↓

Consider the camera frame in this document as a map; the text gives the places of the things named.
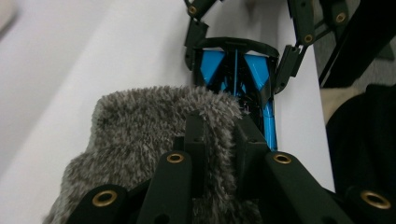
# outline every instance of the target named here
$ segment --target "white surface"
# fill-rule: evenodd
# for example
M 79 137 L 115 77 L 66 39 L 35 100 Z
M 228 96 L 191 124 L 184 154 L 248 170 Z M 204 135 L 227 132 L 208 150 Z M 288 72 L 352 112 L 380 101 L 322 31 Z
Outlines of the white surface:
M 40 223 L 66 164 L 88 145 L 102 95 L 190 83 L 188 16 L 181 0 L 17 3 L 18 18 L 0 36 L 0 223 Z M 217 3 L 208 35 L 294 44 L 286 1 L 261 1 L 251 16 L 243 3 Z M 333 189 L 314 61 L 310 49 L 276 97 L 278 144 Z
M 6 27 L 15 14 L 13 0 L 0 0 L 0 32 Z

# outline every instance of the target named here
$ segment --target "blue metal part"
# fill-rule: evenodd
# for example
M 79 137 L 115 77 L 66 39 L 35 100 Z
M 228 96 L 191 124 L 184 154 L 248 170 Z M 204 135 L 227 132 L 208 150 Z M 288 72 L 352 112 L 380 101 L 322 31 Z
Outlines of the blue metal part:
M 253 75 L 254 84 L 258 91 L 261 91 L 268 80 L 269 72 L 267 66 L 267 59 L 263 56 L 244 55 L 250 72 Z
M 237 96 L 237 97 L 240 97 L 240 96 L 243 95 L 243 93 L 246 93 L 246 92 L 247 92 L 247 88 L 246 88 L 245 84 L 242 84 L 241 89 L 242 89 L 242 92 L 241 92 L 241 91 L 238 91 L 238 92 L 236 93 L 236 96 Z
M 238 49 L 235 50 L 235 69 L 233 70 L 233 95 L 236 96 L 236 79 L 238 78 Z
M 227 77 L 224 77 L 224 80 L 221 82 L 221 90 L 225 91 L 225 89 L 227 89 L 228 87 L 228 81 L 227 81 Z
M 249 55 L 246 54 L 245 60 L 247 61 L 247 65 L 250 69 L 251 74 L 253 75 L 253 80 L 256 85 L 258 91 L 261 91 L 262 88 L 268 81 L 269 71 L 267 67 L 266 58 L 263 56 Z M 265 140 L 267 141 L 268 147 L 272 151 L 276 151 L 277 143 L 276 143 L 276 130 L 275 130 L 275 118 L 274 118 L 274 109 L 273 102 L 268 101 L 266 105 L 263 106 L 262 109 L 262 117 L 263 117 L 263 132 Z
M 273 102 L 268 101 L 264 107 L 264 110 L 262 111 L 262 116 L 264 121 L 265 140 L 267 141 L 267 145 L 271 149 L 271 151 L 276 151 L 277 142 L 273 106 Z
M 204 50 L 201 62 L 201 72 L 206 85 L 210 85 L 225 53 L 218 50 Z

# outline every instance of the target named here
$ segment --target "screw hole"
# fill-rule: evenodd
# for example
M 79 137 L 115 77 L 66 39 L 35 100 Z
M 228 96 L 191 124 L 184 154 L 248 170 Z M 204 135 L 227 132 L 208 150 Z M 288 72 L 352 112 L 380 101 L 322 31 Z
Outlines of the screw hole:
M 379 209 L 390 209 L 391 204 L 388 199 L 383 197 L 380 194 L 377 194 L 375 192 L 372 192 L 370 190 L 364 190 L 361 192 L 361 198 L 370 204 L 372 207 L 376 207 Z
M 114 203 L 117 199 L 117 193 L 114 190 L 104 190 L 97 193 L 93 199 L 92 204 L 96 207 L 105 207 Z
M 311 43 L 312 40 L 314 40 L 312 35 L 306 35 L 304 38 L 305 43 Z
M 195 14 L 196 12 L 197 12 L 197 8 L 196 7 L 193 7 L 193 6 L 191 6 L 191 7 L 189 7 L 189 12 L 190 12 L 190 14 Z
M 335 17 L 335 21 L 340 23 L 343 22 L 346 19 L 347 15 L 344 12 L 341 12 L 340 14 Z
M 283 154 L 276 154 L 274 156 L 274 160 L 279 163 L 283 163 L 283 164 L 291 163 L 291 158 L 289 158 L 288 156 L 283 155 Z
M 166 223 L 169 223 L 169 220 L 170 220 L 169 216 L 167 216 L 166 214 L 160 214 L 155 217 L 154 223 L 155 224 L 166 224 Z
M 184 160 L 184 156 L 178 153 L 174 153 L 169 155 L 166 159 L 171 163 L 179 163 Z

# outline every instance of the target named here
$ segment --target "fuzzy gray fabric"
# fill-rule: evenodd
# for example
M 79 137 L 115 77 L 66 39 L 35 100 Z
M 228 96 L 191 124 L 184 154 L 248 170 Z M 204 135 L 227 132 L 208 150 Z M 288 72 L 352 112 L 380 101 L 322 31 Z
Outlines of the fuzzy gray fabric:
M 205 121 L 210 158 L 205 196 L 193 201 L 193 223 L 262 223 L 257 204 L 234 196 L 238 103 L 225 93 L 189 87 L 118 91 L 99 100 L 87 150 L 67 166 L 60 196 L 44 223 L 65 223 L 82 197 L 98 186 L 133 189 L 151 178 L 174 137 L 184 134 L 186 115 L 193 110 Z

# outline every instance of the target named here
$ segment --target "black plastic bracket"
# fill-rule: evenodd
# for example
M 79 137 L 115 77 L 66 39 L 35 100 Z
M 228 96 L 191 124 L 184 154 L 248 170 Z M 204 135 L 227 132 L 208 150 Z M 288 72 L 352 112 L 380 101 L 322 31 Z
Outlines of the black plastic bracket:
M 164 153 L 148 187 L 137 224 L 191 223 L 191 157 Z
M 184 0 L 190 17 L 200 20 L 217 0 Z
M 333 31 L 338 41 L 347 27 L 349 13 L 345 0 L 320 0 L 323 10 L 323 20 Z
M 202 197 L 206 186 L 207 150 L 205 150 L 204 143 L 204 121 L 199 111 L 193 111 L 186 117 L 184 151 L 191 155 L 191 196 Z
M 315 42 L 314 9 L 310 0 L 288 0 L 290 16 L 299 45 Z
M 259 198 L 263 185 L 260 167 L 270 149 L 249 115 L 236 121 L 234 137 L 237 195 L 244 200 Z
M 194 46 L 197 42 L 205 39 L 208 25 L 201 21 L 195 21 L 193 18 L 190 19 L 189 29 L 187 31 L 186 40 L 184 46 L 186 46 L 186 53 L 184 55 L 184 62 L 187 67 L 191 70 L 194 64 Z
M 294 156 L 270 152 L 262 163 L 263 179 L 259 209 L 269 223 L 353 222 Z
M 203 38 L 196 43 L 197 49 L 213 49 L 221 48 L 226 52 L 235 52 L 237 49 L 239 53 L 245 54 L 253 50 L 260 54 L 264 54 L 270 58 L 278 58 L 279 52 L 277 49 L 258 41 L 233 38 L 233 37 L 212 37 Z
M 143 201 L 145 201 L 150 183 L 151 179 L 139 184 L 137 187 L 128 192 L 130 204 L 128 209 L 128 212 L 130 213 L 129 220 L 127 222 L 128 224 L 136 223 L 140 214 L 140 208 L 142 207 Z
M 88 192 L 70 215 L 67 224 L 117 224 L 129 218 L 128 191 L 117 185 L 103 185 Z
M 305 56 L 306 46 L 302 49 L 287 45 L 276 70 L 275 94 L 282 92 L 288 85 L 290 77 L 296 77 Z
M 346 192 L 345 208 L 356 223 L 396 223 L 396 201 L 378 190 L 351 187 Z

↑

▶ Your goal
Set the whole listing down again unchanged, apart from the pictures, which are omitted.

▶ Written solution
Consider the camera frame in this document as a map; the text gives the places of the things named.
# outline every instance of the target named here
$ segment --target "white surface"
# fill-rule: evenodd
# for example
M 79 137 L 115 77 L 66 39 L 35 100 Z
M 228 96 L 191 124 L 184 154 L 248 170 Z M 204 135 L 227 132 L 208 150 Z M 288 72 L 352 112 L 380 101 L 322 31 Z
Outlines of the white surface:
M 40 223 L 66 164 L 88 145 L 102 95 L 190 83 L 188 16 L 181 0 L 17 3 L 18 18 L 0 36 L 0 223 Z M 217 3 L 208 35 L 294 44 L 286 1 L 261 1 L 251 16 L 243 3 Z M 333 189 L 314 61 L 310 49 L 276 97 L 278 144 Z
M 6 27 L 15 14 L 13 0 L 0 0 L 0 32 Z

# outline every instance of the target named here
$ segment --target "blue metal part"
# fill-rule: evenodd
# for example
M 79 137 L 115 77 L 66 39 L 35 100 Z
M 228 96 L 191 124 L 184 154 L 248 170 Z M 204 135 L 227 132 L 208 150 Z M 288 72 L 352 112 L 380 101 L 322 31 Z
Outlines of the blue metal part:
M 253 75 L 254 84 L 258 91 L 261 91 L 268 80 L 269 72 L 267 66 L 267 59 L 263 56 L 244 55 L 250 72 Z
M 237 96 L 237 97 L 240 97 L 240 96 L 243 95 L 243 93 L 246 93 L 246 92 L 247 92 L 247 88 L 246 88 L 245 84 L 242 84 L 241 89 L 242 89 L 242 92 L 241 92 L 241 91 L 238 91 L 238 92 L 236 93 L 236 96 Z
M 238 49 L 235 50 L 235 69 L 233 70 L 233 95 L 236 96 L 236 79 L 238 78 Z
M 227 77 L 224 77 L 224 80 L 221 82 L 221 90 L 225 91 L 225 89 L 227 89 L 228 87 L 228 81 L 227 81 Z
M 249 55 L 246 54 L 245 60 L 247 61 L 247 65 L 250 69 L 251 74 L 253 75 L 253 80 L 256 85 L 258 91 L 261 91 L 262 88 L 268 81 L 269 71 L 267 67 L 266 58 L 263 56 Z M 265 140 L 267 141 L 268 147 L 272 151 L 276 151 L 277 143 L 276 143 L 276 130 L 275 130 L 275 118 L 274 118 L 274 109 L 273 102 L 268 101 L 266 105 L 263 106 L 262 109 L 262 117 L 263 117 L 263 132 Z
M 273 102 L 268 101 L 264 107 L 264 110 L 262 111 L 262 116 L 264 121 L 265 140 L 267 141 L 267 145 L 271 149 L 271 151 L 276 151 L 277 142 L 273 106 Z
M 204 50 L 201 62 L 201 72 L 206 85 L 210 85 L 225 53 L 218 50 Z

# outline every instance of the target named here
$ segment --target "screw hole"
# fill-rule: evenodd
# for example
M 79 137 L 115 77 L 66 39 L 35 100 Z
M 228 96 L 191 124 L 184 154 L 248 170 Z M 204 135 L 227 132 L 208 150 Z M 288 72 L 352 112 L 380 101 L 322 31 Z
Outlines of the screw hole:
M 379 209 L 390 209 L 391 204 L 388 199 L 383 197 L 380 194 L 377 194 L 375 192 L 372 192 L 370 190 L 364 190 L 361 192 L 361 198 L 370 204 L 372 207 L 376 207 Z
M 114 203 L 117 199 L 117 193 L 114 190 L 104 190 L 97 193 L 93 199 L 92 204 L 96 207 L 105 207 Z
M 311 43 L 312 40 L 314 40 L 312 35 L 306 35 L 304 38 L 305 43 Z
M 195 14 L 196 12 L 197 12 L 197 8 L 196 7 L 193 7 L 193 6 L 191 6 L 191 7 L 189 7 L 189 12 L 190 12 L 190 14 Z
M 335 17 L 335 21 L 340 23 L 343 22 L 346 19 L 347 15 L 344 12 L 341 12 L 340 14 Z
M 283 154 L 276 154 L 274 156 L 274 160 L 279 163 L 283 163 L 283 164 L 291 163 L 291 158 L 289 158 L 288 156 L 283 155 Z
M 166 223 L 169 223 L 169 220 L 170 220 L 169 216 L 167 216 L 166 214 L 160 214 L 155 217 L 154 223 L 155 224 L 166 224 Z
M 184 160 L 184 156 L 178 153 L 174 153 L 169 155 L 166 159 L 171 163 L 179 163 Z

# outline every instance of the target named here
$ segment --target "fuzzy gray fabric"
# fill-rule: evenodd
# for example
M 79 137 L 115 77 L 66 39 L 35 100 Z
M 228 96 L 191 124 L 184 154 L 248 170 Z M 204 135 L 227 132 L 208 150 Z M 288 72 L 352 112 L 380 101 L 322 31 Z
Outlines of the fuzzy gray fabric:
M 205 121 L 210 158 L 205 196 L 193 201 L 193 223 L 262 223 L 257 204 L 234 196 L 238 103 L 225 93 L 189 87 L 118 91 L 99 100 L 87 150 L 67 166 L 60 196 L 44 223 L 65 223 L 82 197 L 98 186 L 133 189 L 151 178 L 174 137 L 184 134 L 186 115 L 193 110 Z

# outline every instance of the target named here
$ segment --target "black plastic bracket"
# fill-rule: evenodd
# for example
M 79 137 L 115 77 L 66 39 L 35 100 Z
M 228 96 L 191 124 L 184 154 L 248 170 Z M 204 135 L 227 132 L 208 150 Z M 288 72 L 352 112 L 380 101 L 322 31 Z
Outlines of the black plastic bracket:
M 164 153 L 148 187 L 137 224 L 191 223 L 191 157 Z
M 184 0 L 190 17 L 200 20 L 217 0 Z
M 333 31 L 338 41 L 347 27 L 349 13 L 345 0 L 320 0 L 323 10 L 323 20 Z
M 202 197 L 206 186 L 207 150 L 205 150 L 204 143 L 204 121 L 199 111 L 193 111 L 186 117 L 184 151 L 191 155 L 191 196 Z
M 315 42 L 314 9 L 310 0 L 288 0 L 290 16 L 299 45 Z
M 259 198 L 263 185 L 260 167 L 270 149 L 249 115 L 236 121 L 234 137 L 237 195 L 244 200 Z
M 194 46 L 197 42 L 205 39 L 208 25 L 201 21 L 195 21 L 193 18 L 190 19 L 189 29 L 187 31 L 186 40 L 184 46 L 186 46 L 186 53 L 184 55 L 184 62 L 187 67 L 191 70 L 194 64 Z
M 294 156 L 270 152 L 262 163 L 263 179 L 259 209 L 269 223 L 353 222 Z
M 203 38 L 196 43 L 197 49 L 213 49 L 221 48 L 226 52 L 235 52 L 237 49 L 239 53 L 245 54 L 253 50 L 260 54 L 264 54 L 270 58 L 278 58 L 279 52 L 277 49 L 258 41 L 233 38 L 233 37 L 212 37 Z
M 143 201 L 145 201 L 150 183 L 151 179 L 139 184 L 137 187 L 128 192 L 130 204 L 128 209 L 128 212 L 130 213 L 129 220 L 127 222 L 128 224 L 136 223 L 140 214 L 140 208 L 142 207 Z
M 88 192 L 70 215 L 67 224 L 117 224 L 129 218 L 128 191 L 117 185 L 103 185 Z
M 305 56 L 306 46 L 302 49 L 287 45 L 276 70 L 275 94 L 282 92 L 288 85 L 290 77 L 296 77 Z
M 346 192 L 345 208 L 356 223 L 396 223 L 396 201 L 378 190 L 351 187 Z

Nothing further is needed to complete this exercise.